[OSM-legal-talk] decision removing data

Liz edodd at billiau.net
Wed Aug 4 22:25:54 BST 2010


On Thu, 5 Aug 2010, Frederik Ramm wrote:
> Liz,
> 
> > Since 80n has mooted this deadline some time ago, and only now you
> > consider it, of course you think it is quite short.
> 
> 80n first mentioned this deadline on 14th July, i.e. at the time that
> was six weeks.
> 
> It was unclear to me what exactly the deadline was about; he wrote "if
> there isn't a clear majority by September 1st then I'd say the
> relicensing has failed" but a majority of whom, in what question?
> 
> Did anybody - you, 80n, anybody? - think that we'd somehow, in these six
> weeks, be able to email every contributor, and ask them to relicense
> their content, chase up those that don't answer, and consolidate the
> results? - Personally I didn't even think about that deadline becasue it
> seemed quite absurd.
> 
> Plus, I don't know if we need any kind of deadline at all.
> 
> We can simply decide to re-license, then ask everyone to agree, then
> disallow contributions from people who haven't agreed.
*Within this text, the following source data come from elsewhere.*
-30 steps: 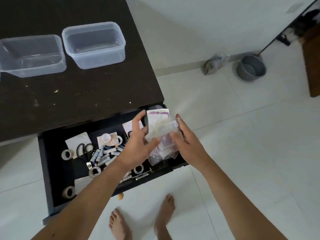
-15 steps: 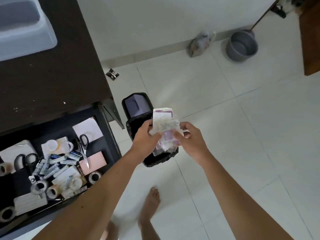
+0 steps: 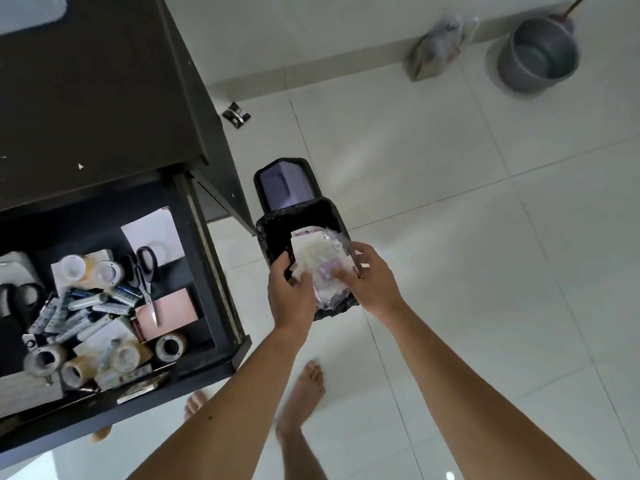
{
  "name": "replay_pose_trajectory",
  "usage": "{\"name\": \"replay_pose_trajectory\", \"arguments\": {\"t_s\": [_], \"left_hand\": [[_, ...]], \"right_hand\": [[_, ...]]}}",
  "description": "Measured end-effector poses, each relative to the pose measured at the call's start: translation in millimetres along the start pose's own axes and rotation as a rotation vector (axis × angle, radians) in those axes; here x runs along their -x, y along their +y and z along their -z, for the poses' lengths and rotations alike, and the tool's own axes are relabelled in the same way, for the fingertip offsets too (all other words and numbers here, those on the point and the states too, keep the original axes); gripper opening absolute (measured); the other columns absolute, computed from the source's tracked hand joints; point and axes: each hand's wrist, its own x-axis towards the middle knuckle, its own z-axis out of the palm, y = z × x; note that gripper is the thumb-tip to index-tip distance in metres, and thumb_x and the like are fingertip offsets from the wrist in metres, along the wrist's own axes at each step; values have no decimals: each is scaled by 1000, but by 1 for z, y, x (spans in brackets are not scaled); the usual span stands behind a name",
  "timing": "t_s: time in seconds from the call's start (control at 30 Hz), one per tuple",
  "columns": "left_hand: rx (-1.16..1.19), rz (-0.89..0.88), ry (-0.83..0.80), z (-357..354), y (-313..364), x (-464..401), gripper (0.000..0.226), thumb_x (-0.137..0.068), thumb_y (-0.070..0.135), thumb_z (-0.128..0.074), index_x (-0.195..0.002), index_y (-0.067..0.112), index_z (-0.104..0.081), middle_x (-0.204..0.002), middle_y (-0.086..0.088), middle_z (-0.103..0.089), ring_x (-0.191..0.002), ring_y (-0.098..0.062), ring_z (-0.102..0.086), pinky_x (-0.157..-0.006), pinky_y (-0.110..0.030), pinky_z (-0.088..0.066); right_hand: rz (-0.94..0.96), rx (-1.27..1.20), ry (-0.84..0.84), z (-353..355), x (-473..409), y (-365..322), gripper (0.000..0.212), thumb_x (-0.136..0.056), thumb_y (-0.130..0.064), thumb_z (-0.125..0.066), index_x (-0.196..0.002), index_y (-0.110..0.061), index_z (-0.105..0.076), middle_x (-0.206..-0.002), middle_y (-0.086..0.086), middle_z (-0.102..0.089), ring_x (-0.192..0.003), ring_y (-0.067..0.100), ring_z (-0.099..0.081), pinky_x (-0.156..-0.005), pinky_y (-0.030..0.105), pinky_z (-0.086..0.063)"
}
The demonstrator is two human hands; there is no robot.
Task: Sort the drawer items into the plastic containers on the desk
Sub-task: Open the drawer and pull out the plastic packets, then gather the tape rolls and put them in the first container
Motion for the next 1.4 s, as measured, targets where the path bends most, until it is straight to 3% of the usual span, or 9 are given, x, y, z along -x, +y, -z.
{"name": "replay_pose_trajectory", "arguments": {"t_s": [0.13,0.23,0.4,0.63,0.73,0.87,1.07,1.27,1.4], "left_hand": [[-13,5,-14,3,-13,5,65,-104,19,-63,-161,29,-34,-162,12,-40,-144,-9,-40,-117,-28,-34],[-21,26,-54,9,-20,12,65,-105,23,-62,-162,31,-33,-167,9,-35,-155,-13,-31,-122,-31,-28],[28,-5,-62,18,-10,19,59,-105,18,-61,-158,31,-39,-161,9,-44,-151,-12,-38,-123,-35,-34],[104,-114,-220,36,38,66,61,-105,12,-61,-159,27,-37,-156,11,-47,-141,-7,-46,-122,-32,-37],[92,-171,-282,59,61,87,57,-104,14,-62,-154,31,-42,-144,15,-55,-134,-4,-52,-120,-34,-41],[62,-293,-360,104,97,109,53,-103,17,-64,-151,30,-47,-137,14,-62,-130,-3,-58,-117,-35,-46],[4,-497,-340,213,124,98,46,-102,13,-65,-145,25,-52,-130,11,-67,-119,0,-65,-103,-19,-51],[-72,-494,-150,341,88,46,33,-102,15,-67,-133,27,-62,-118,11,-72,-107,-2,-68,-92,-19,-56],[-139,-434,-52,404,59,9,28,-101,15,-68,-128,21,-65,-113,8,-72,-103,-5,-68,-94,-23,-58]], "right_hand": [[5,117,-1,1,-3,6,70,-89,-23,-83,-151,-22,-51,-112,-19,-50,-118,23,-63,-105,40,-53],[0,116,7,2,1,8,61,-90,-15,-79,-146,-18,-57,-103,-25,-53,-110,19,-63,-100,40,-56],[-2,81,15,3,16,0,64,-87,-31,-81,-146,-27,-57,-139,-7,-63,-122,21,-66,-105,43,-55],[44,33,79,20,71,-55,49,-91,-21,-81,-135,-29,-61,-115,-25,-63,-113,14,-67,-88,20,-50],[78,37,114,26,102,-85,50,-90,-23,-82,-136,-31,-62,-118,-16,-67,-111,10,-69,-84,14,-51],[151,22,161,20,139,-134,49,-90,-24,-83,-134,-33,-62,-117,-13,-69,-109,9,-70,-90,24,-56],[281,-22,130,-43,172,-201,41,-92,-17,-81,-129,-26,-66,-112,-12,-72,-102,5,-72,-93,28,-57],[346,43,-12,-135,174,-217,38,-91,-14,-81,-126,-22,-70,-111,-5,-71,-93,-1,-70,-82,11,-55],[329,109,-80,-186,155,-206,36,-89,-18,-82,-123,-23,-72,-116,-4,-69,-98,8,-71,-85,23,-60]]}}
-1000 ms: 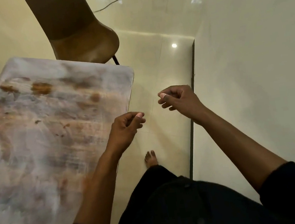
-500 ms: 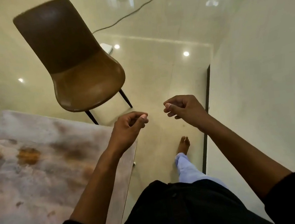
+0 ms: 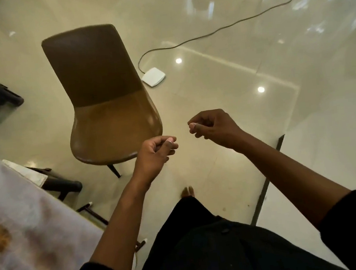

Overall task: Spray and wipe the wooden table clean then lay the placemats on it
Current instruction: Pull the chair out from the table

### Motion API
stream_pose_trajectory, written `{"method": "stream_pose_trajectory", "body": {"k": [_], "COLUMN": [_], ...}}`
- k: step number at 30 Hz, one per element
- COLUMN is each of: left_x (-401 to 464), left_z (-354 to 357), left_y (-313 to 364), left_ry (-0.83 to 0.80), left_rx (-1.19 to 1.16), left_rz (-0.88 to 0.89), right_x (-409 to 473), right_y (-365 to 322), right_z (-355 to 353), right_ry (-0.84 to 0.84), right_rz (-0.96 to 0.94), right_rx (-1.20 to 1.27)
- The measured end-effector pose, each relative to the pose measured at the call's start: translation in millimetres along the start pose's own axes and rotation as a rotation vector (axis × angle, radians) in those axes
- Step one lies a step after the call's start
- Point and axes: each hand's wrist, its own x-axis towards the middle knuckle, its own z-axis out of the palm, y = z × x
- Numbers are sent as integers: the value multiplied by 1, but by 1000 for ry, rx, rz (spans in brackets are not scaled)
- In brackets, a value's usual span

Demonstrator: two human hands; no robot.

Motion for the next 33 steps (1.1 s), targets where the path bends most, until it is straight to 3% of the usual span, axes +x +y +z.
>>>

All the time, the
> planet is still under CC-BY-SA. Then we evaluate the losses. Say we find
> that 20% of data has not been relicensed. Ok, we start working on
> replacing that data, using the work of people who are ok with ODbL.
> After a while, only 10% of "old" data is still there. We continue, with
> the planet still under CC-BY-SA. After another while, we have brought
> down the losses to 1%, or 0.1%, or whatever. At that time we throw out
> the rest and publish the planet under ODbL.
> 
> Who cares if that time is one year in the future? If it helps to keep
> our losses to a minimum - why not.
> 
> As you know we have many people who don't fear the license change, but
> they fear data loss incurred by people not agreeing. In theory, the LWG
> could even set an arbitrary limit (e.g. "we promise not to re-license
> the planet until global data loss is less than x%"). That should then
> bring all those people on board who fear data loss. Then we just carry
> on as I described above, slowly eliminating the "old" data by replacing
> it with re-surveyed "new" data until we achieve what we want.
> 
> Just a thought. Not necessarily bright. Might have its problems, might
> also work.
> 
> Bye
> Frederik

Frederick i compliment you on actually thinking instead of holding firm in a 
particular viewpoint.
I have not changed my mind, as you still will have changed the licence by 
stealth and creep.
As you realise, in my jurisdiction, CC-by-SA is a better licence than ODbL, as 
it has been well checked and has government use.
In other jurisdictions the matter is different.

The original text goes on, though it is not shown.